ECLI:NL:CRVB:2025:592
Centrale Raad van Beroep
- Hoger beroep
- Rechtspraak.nl
Toekenning IVA-uitkering en de beoordeling van bijzondere gevallen in het bestuursrecht
In deze zaak heeft de Centrale Raad van Beroep op 16 april 2025 uitspraak gedaan in hoger beroep over de toekenning van een IVA-uitkering aan appellante, die per 5 mei 2020 is vastgesteld. Appellante was van mening dat er sprake was van een bijzonder geval, waardoor haar uitkering eerder dan deze datum zou moeten ingaan. De Raad heeft geoordeeld dat de rechtbank terecht heeft vastgesteld dat er geen bijzonder geval aanwezig was. Appellante had eerder een loongerelateerde WGA-uitkering ontvangen en had de mogelijkheid om bezwaar te maken tegen eerdere besluiten van het Uwv, maar had dit niet gedaan.

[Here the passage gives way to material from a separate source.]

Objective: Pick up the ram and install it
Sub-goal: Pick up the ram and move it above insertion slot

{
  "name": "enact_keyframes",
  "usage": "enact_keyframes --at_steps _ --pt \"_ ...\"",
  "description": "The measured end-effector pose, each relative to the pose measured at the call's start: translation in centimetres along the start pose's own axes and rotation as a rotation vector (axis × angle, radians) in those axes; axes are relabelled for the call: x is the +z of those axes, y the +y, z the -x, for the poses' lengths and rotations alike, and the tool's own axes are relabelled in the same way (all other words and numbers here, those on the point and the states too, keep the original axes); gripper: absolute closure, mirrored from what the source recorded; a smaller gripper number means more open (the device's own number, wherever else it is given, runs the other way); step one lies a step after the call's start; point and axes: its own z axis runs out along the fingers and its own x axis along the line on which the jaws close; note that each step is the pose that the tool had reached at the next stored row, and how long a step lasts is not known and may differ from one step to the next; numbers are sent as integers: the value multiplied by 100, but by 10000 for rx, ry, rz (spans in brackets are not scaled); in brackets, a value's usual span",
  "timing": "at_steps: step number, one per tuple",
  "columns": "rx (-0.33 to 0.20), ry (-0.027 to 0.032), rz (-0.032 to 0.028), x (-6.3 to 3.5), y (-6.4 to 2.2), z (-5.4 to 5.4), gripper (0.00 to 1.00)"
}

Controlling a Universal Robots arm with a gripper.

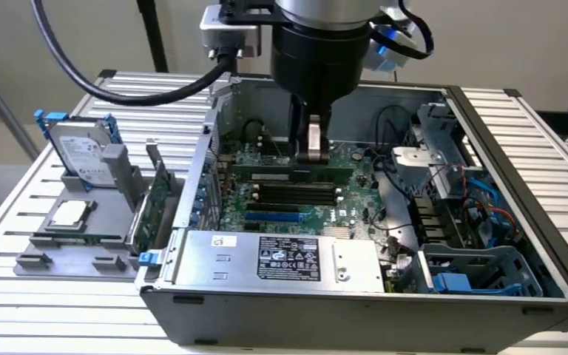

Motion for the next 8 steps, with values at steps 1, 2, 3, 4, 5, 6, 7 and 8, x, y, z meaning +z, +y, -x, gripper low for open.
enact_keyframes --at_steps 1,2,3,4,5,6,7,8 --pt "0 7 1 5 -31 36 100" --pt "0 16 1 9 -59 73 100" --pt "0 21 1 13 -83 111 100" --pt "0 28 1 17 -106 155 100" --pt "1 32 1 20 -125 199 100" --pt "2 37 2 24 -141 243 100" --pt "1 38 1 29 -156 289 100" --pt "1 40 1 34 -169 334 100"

De Raad heeft de argumenten van appellante verworpen, waarbij werd gesteld dat onbekendheid met de wet- en regelgeving niet voldoende is om aan te nemen dat er sprake is van een bijzonder geval. De uitspraak van de rechtbank Gelderland van 3 maart 2023, die het beroep van appellante ongegrond verklaarde, is bevestigd. Hierdoor blijft de beslissing van het Uwv om de IVA-uitkering per 5 mei 2020 toe te kennen in stand. Appellante krijgt geen vergoeding voor proceskosten of griffierecht, aangezien het hoger beroep niet slaagde.